Sudden cardiac arrest and death from cardiovascular disease are the most common causes of death in the general population. Regular bathing significantly reduces mortality from cardiovascular problems. Moreover, studies show that the higher the frequency of visits, the greater the benefit.
Understanding this creates new opportunities for the primary prevention of death from cardiovascular causes and sudden death from cardiac arrest.
Steaming in the bath is not only pleasant, but also useful. The metabolism is accelerated and the body is detoxified, exposure to high temperature improves blood circulation, lowers blood pressure and improves heart function.
All these factors contribute to the reduction of cardiovascular risks and mortality associated with them.
According to studies, visiting the sauna 2-3 times a week reduces cardiovascular risks by 22-27% compared to those who visit the steam room once a week. Those who visit the bath 4 to 7 times a week show even more convincing results – the risk of sudden death from cardiac arrest is reduced by 63%, the risk of death from coronary heart disease is lower by 48%, the risk of death from cardiovascular causes is reduced twice and mortality from all causes is reduced by 40% compared with those who used the sauna once a week. The results are pretty impressive!
Not only the frequency of visits to the steam room per week is important, but also the duration of the procedure. A stay of 10 to 20 minutes results in a 7% reduction in sudden cardiac death, while a session longer than 20 minutes improves this by up to 52%. It is important to note that the results remained unchanged even taking into account the influence of various negative factors – smoking, hypertension, high cholesterol, etc.
Thus, the bath is a good means of preventing cardiovascular risks, and regular use of the steam room is associated with a reduced risk of hypertension.
A few words about what processes occur in the body under conditions of high air temperature in the bath. At high temperatures, the risk of protein damage increases and the body must take measures to survive in extreme conditions.
At the cell level, heat stress can damage the structure of proteins, which is unacceptable, because this would lead to a failure of metabolic pathways, oxidative stress and damage to certain parts of the cell, especially mitochondria.
In the process of evolution, the body has developed protective mechanisms to resist such damage, one of which is associated with heat shock proteins, whose task is to control the correct folding of protein molecules under conditions of elevated temperature. (We can observe the effect of the loss of the normal functioning of the protein when the egg is boiled, when the protein acquires a solid structure).
When the temperature rises, the proteins of the human body unfold, losing the correct structure.

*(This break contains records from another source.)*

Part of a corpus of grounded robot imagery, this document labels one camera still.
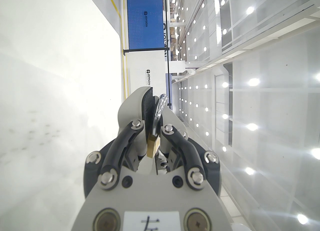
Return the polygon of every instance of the screw head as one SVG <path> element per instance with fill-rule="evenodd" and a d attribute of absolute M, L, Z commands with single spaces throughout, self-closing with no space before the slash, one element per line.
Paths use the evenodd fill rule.
<path fill-rule="evenodd" d="M 215 154 L 213 152 L 209 152 L 207 154 L 207 158 L 210 162 L 214 163 L 217 161 L 217 157 L 215 156 Z"/>
<path fill-rule="evenodd" d="M 111 183 L 113 181 L 113 175 L 109 172 L 105 172 L 101 176 L 101 183 L 104 185 L 107 185 L 108 183 Z"/>
<path fill-rule="evenodd" d="M 173 127 L 171 125 L 166 125 L 164 127 L 164 130 L 169 133 L 169 132 L 171 132 L 173 130 Z"/>
<path fill-rule="evenodd" d="M 91 152 L 87 158 L 86 158 L 86 163 L 99 163 L 100 162 L 100 159 L 101 159 L 101 154 L 99 151 L 93 151 Z"/>
<path fill-rule="evenodd" d="M 134 121 L 132 121 L 132 125 L 134 126 L 134 127 L 138 127 L 138 126 L 140 126 L 140 124 L 141 124 L 141 122 L 140 122 L 140 120 L 134 120 Z"/>
<path fill-rule="evenodd" d="M 194 172 L 191 177 L 194 183 L 196 184 L 203 183 L 203 175 L 201 172 Z"/>

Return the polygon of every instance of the yellow floor line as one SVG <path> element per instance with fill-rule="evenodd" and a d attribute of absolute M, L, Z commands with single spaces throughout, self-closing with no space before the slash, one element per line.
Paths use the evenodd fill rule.
<path fill-rule="evenodd" d="M 124 45 L 127 49 L 127 39 L 126 39 L 126 16 L 125 16 L 125 0 L 123 0 L 123 23 L 124 23 Z M 128 80 L 128 61 L 127 56 L 125 57 L 126 71 L 127 71 L 127 92 L 129 96 L 129 80 Z"/>
<path fill-rule="evenodd" d="M 120 44 L 121 44 L 121 60 L 122 60 L 122 72 L 123 72 L 123 89 L 124 89 L 124 99 L 127 99 L 126 97 L 126 83 L 125 83 L 125 62 L 124 62 L 124 55 L 123 55 L 123 36 L 122 36 L 122 19 L 121 19 L 121 14 L 113 0 L 110 0 L 111 3 L 113 4 L 114 9 L 119 15 L 120 18 L 120 32 L 121 32 L 121 37 L 120 37 Z M 127 74 L 128 74 L 128 65 L 127 65 L 127 58 L 126 58 L 126 68 L 127 68 Z M 128 88 L 128 96 L 129 96 L 129 87 L 128 87 L 128 75 L 127 75 L 127 88 Z"/>

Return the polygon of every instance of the gray robot arm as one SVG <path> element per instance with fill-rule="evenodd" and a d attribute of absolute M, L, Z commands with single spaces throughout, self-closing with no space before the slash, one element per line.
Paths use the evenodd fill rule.
<path fill-rule="evenodd" d="M 217 155 L 190 139 L 163 102 L 141 87 L 122 104 L 117 138 L 86 159 L 86 200 L 73 231 L 232 230 L 218 199 Z M 140 174 L 150 134 L 160 137 L 155 172 Z"/>

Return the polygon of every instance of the blue display board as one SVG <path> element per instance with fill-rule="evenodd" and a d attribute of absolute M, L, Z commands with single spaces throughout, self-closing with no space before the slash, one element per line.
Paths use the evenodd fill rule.
<path fill-rule="evenodd" d="M 127 0 L 129 49 L 164 48 L 162 0 Z"/>

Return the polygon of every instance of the joyson logo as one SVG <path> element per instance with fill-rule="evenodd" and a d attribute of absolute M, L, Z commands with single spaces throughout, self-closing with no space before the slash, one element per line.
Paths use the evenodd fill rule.
<path fill-rule="evenodd" d="M 143 14 L 144 14 L 144 17 L 145 17 L 145 27 L 147 28 L 148 27 L 148 12 L 145 11 Z"/>
<path fill-rule="evenodd" d="M 145 80 L 146 80 L 146 84 L 147 84 L 147 86 L 151 86 L 151 81 L 150 81 L 150 70 L 146 70 L 146 71 L 145 71 Z"/>

When the temperature drops, proteins fold, but may not fold properly. Therefore, when the temperature rises, heat shock proteins bind to the unfolded protein and protect it from rapid misfolding.
Some heat shock proteins are a large container inside which the protein has the opportunity to fold normally. If, as a result, the protein still turns out to be folded incorrectly, then the heat shock proteins send it for destruction. That is, autophagy is triggered in this way. Read more about autophagy in the article "Autophagy is a mechanism that increases lifespan".

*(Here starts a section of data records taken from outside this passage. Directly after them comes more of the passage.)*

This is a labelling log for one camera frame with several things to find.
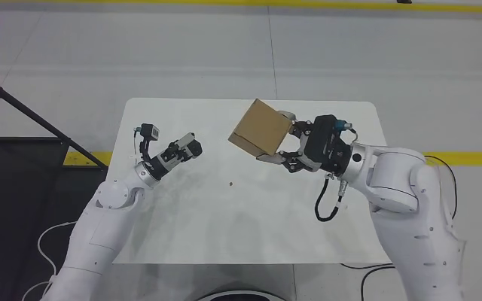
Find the brown cardboard box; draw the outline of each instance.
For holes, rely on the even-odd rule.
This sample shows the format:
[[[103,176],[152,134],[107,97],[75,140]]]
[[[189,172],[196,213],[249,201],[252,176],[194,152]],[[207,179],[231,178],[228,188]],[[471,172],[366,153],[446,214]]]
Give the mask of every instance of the brown cardboard box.
[[[291,121],[256,99],[227,139],[249,154],[274,155],[291,128]]]

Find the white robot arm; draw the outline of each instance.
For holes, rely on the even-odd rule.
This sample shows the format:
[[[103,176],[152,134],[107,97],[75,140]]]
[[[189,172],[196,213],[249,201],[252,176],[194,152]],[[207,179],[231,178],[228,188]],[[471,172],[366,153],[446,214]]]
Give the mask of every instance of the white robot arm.
[[[290,172],[322,169],[338,177],[339,199],[329,217],[318,213],[322,195],[317,201],[317,218],[323,222],[336,215],[347,186],[363,193],[380,244],[398,270],[409,301],[461,301],[463,242],[442,201],[439,176],[425,157],[404,148],[345,144],[341,132],[356,131],[333,115],[318,116],[311,123],[281,113],[293,121],[290,133],[300,139],[300,148],[258,160],[282,164]]]
[[[66,261],[42,300],[90,300],[100,277],[125,245],[145,190],[153,189],[179,163],[202,153],[191,132],[151,159],[148,144],[157,140],[158,130],[142,124],[139,131],[144,137],[140,147],[143,161],[125,178],[99,185],[70,235]]]

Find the white table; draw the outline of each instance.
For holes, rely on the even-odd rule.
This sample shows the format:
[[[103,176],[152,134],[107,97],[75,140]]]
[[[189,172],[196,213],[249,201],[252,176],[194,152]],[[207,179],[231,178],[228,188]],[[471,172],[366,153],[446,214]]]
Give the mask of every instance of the white table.
[[[250,100],[131,99],[125,107],[108,178],[134,164],[133,128],[153,123],[160,139],[155,155],[186,132],[203,154],[176,167],[151,193],[115,263],[385,263],[368,201],[348,189],[338,215],[320,223],[314,204],[324,172],[289,174],[261,163],[227,137]],[[266,101],[299,120],[334,114],[352,122],[364,144],[385,145],[375,107],[369,102]],[[350,133],[342,136],[347,141]],[[296,150],[289,136],[280,149]],[[332,181],[320,208],[328,215],[337,198]]]

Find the yellow floor line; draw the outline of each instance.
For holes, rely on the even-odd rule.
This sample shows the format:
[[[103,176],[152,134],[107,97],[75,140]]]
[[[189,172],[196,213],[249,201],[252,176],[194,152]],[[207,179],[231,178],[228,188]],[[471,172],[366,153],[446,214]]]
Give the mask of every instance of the yellow floor line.
[[[444,3],[399,4],[395,0],[380,2],[316,1],[316,0],[0,0],[3,3],[94,3],[94,4],[174,4],[174,5],[242,5],[285,6],[292,8],[334,8],[384,11],[444,11],[482,14],[482,5],[458,5]]]
[[[425,155],[435,156],[452,166],[482,166],[482,152],[469,151],[430,151]],[[96,158],[109,165],[112,158],[111,151],[94,151]],[[78,152],[69,152],[63,163],[65,166],[94,166],[95,163]]]

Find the round base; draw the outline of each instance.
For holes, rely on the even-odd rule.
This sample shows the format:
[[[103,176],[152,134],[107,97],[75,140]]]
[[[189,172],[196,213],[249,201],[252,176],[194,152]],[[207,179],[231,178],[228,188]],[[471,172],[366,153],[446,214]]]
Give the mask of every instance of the round base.
[[[198,301],[285,301],[269,293],[254,290],[231,290],[223,293],[214,293]]]

Heat shock proteins are also present in cells under normal conditions, but their number increases sharply in stressful situations.
Heat shock proteins play an important role in the cardiovascular system. They are involved in the relaxation of blood vessels, in the development and functioning of smooth and skeletal muscles, and also prevent platelet aggregation.
For the prevention of cardiovascular risks, it does not matter which bath to use – a Finnish sauna, a Russian bath, a hammam, a Roman thermal bath or some other. Although all studies are based on the Finnish sauna, the decisive factors are the high air temperature, the frequency and duration of the sauna session.
Another thing is that in Finland there is a home sauna in almost every house, and the inhabitants of this country have the opportunity to devote half an hour every day to take a steam bath. In our country, it is difficult to imagine that every city dweller would go to the bathhouse, and the village dweller would heat the bathhouse more than once a week.
In addition, our compatriots do not associate a bath with something everyday. For most of the population, going to the bathhouse is a whole event, a special hours-long ritual, accompanied by alcoholic drinks, and sometimes a plentiful feast.
But, nevertheless, information about the benefits of the bath to reduce cardiovascular risks and mortality associated with it is provided, and everyone will decide for himself how to dispose of this information.